Show all lines from the data that include the word "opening".

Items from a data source
· · · ·
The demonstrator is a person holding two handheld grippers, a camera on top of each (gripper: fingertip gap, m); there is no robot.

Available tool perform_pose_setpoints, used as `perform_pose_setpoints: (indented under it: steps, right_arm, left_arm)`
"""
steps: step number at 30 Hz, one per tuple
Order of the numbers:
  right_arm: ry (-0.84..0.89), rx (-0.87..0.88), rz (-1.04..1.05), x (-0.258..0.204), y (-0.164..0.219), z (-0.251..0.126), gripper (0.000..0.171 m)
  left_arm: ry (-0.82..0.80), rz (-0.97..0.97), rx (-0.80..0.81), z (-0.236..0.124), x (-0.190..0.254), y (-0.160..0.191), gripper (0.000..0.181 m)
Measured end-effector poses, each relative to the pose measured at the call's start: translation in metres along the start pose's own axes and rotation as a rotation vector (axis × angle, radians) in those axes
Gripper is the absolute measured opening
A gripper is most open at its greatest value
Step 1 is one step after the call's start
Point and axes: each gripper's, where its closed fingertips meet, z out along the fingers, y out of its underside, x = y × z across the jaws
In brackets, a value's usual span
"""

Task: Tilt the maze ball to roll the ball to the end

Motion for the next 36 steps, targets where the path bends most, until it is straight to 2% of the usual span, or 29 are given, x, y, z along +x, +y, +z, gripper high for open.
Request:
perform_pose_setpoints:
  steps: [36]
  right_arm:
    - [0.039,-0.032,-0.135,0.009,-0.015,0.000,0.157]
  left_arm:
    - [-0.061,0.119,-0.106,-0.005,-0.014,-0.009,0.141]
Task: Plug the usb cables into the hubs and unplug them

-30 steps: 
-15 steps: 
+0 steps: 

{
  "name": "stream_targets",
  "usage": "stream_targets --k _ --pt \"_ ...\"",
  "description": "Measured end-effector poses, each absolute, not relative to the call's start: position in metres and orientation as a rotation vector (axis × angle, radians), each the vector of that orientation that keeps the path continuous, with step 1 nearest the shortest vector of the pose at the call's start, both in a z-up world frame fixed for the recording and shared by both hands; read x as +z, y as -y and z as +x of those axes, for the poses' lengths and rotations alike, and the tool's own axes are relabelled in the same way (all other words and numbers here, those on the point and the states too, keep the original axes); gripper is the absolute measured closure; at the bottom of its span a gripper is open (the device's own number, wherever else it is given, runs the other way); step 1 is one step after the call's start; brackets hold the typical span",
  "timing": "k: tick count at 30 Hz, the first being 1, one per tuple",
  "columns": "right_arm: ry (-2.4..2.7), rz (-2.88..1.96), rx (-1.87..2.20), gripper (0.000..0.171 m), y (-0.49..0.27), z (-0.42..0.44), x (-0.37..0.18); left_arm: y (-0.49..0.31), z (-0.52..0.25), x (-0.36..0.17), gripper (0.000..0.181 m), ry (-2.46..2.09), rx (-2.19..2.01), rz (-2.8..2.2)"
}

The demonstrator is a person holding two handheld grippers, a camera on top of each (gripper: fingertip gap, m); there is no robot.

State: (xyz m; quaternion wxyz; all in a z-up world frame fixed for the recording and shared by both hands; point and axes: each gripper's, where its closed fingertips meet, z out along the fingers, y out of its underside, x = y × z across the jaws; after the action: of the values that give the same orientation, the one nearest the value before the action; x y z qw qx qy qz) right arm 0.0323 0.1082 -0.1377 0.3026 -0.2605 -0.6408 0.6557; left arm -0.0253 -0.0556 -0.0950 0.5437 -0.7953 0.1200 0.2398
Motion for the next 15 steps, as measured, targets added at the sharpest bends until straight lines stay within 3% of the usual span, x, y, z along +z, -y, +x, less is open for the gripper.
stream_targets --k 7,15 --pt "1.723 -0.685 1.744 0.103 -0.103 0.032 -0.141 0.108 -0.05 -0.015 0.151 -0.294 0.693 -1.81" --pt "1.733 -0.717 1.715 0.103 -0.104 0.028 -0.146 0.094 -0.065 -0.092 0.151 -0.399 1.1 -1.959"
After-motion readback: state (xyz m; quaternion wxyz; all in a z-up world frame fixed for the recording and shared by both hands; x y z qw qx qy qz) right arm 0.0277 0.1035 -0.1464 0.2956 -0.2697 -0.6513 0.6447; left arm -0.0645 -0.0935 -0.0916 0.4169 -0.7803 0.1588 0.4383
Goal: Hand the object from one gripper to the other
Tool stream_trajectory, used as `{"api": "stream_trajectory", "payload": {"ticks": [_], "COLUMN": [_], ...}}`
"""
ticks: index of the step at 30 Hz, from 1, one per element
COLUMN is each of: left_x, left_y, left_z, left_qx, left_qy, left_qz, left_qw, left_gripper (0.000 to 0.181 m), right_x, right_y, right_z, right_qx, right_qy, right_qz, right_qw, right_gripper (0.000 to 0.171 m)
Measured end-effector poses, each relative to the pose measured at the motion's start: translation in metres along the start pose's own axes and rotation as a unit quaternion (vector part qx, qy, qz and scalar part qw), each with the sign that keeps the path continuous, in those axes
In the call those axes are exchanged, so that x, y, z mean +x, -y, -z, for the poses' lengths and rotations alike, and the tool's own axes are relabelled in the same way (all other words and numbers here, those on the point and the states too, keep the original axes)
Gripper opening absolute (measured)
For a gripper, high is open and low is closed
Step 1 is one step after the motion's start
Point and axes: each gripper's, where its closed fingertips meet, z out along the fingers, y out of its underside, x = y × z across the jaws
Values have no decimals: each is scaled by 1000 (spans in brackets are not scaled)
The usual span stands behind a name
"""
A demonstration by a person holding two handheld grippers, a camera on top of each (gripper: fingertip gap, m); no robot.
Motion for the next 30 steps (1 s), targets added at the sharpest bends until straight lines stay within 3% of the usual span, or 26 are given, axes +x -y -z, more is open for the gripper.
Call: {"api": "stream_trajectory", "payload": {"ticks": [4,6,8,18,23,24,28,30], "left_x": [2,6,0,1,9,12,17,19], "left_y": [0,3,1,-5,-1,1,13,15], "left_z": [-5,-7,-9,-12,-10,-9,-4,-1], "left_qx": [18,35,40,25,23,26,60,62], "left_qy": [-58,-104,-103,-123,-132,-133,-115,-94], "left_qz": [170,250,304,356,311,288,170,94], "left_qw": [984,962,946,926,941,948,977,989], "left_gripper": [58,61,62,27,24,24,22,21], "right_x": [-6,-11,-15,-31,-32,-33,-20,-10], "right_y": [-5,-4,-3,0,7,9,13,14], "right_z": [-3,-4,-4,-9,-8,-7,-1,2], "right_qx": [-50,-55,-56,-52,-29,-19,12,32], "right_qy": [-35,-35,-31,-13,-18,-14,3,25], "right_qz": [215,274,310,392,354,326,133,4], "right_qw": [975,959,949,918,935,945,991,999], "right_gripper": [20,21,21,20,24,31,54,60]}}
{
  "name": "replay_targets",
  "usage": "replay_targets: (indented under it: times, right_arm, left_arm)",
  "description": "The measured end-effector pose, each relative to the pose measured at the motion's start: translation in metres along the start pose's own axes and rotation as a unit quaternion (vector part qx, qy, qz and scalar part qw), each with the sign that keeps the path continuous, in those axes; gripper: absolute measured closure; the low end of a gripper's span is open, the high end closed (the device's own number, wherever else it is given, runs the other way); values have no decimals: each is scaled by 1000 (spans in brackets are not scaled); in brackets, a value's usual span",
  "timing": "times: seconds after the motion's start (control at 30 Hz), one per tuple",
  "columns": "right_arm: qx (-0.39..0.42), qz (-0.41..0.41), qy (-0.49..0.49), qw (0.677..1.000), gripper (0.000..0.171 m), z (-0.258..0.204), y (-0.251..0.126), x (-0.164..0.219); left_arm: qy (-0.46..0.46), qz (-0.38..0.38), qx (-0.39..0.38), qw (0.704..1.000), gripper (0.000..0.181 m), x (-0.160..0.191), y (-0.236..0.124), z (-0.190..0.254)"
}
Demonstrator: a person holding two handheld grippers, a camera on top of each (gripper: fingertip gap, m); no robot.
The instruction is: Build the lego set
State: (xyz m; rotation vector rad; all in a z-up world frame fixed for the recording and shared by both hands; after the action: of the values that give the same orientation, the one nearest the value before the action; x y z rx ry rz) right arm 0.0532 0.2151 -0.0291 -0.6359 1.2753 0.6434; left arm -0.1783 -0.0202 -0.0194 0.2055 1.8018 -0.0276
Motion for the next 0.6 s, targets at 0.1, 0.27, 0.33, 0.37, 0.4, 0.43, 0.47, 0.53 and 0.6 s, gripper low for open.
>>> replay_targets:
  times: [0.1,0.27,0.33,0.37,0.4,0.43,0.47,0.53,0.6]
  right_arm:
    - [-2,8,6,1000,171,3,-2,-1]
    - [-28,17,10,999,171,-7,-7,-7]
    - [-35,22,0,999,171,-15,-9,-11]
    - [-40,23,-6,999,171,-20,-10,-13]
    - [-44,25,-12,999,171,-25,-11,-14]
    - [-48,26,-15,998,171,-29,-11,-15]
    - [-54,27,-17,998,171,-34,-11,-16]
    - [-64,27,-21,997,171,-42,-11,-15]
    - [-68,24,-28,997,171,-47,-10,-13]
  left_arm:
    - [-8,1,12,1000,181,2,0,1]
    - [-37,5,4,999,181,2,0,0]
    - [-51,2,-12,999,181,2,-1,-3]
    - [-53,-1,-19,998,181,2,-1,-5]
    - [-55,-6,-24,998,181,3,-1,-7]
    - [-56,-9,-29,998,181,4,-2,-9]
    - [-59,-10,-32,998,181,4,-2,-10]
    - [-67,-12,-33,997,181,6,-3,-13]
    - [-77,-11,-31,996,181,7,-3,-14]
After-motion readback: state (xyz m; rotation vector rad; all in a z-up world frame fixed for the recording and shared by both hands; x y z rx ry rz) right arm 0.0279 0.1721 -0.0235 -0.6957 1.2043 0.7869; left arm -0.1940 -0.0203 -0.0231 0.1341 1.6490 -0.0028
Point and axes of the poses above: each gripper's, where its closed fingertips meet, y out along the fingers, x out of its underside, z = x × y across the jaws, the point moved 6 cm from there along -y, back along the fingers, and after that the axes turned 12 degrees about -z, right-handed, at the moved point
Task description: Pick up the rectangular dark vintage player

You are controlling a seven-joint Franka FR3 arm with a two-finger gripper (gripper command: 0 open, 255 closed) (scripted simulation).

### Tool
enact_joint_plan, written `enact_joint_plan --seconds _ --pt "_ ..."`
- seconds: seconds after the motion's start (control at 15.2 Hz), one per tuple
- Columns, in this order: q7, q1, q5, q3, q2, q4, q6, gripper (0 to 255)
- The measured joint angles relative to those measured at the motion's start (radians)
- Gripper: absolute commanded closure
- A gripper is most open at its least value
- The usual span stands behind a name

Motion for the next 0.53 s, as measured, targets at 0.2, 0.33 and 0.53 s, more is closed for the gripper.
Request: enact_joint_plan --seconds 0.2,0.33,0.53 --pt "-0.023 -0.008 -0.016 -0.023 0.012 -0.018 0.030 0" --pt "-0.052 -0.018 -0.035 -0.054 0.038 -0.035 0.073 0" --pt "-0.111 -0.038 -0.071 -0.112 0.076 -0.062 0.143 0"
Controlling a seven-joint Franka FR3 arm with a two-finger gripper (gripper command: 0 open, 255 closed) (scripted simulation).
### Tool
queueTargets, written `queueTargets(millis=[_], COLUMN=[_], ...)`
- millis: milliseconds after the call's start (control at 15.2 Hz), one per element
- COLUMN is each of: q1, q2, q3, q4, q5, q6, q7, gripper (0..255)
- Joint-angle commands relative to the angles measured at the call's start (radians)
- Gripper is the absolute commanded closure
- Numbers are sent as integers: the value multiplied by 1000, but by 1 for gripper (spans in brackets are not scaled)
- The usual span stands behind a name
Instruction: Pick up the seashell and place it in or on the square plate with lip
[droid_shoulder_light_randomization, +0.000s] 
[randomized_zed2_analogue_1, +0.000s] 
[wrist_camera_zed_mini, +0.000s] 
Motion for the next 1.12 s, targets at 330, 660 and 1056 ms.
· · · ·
> Response below:
Gripper is the absolute measured opening
Gripper opening absolute (measured)

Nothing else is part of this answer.